Yeesh. I’m glad the National Cathedral was broad-minded enough to open up their prayer service to representatives of other faiths. Sadly, it seems like it’s easier to build bridges of harmony and friendship between liberal Christians and Hindus, Buddhists, and Muslims than it is to achieve tolerance and understanding within the Christian faith. Or at least, between conservative Christians and almost anybody else. Love, compassion, mercy, tolerance, and other such virtues should be common to all, but the soil in some places doesn’t seem to let such fruits flourish.

Wonder what Jesus would have to say about that?

 

Comments

  1. says

    ROFL! I’m just thinking about the type of service it would be if they invited the heads of every denomination in the United States.

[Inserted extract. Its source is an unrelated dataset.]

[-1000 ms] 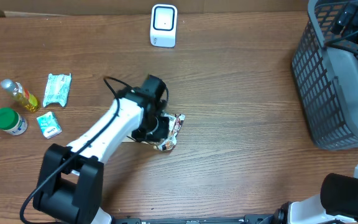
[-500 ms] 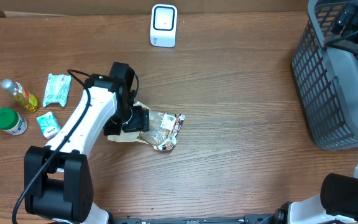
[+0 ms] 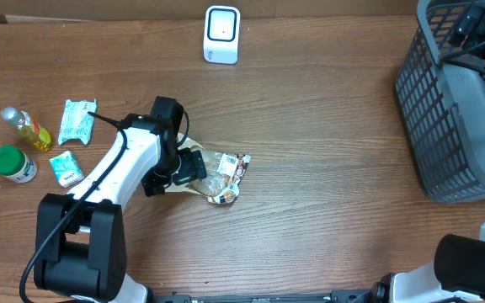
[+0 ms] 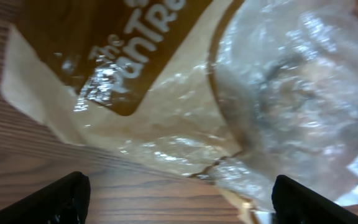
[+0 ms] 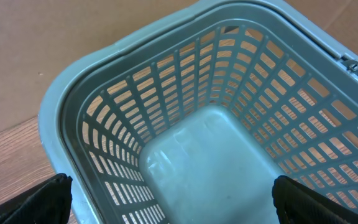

    They wouldn’t fit in the National Cathedral. You’d need Nationals Park to fit them all. And that’s only if they invite one person from each congregation, not to mention the thousands of people who would also attend.

  2. fastlane says

    Hey, help me climb up on this cross…you there, hold these nails….

    Noting that the event was drenched in political correctness, Perkins told Fox that it is “historically inaccurate that in times of need or mourning that Americans pray to the Hindu or Buddhist gods or the god of Islam. America is overtly a Christian nation that prays to the Judeo-Christian God — and specifically to Jesus Christ.”

    Hrm, it also isn’t historically accurate to let all those black-folk sully a good white church, but I suspect that while a lot of these guys might think that, they are at least prudent enough not to say it on national radio.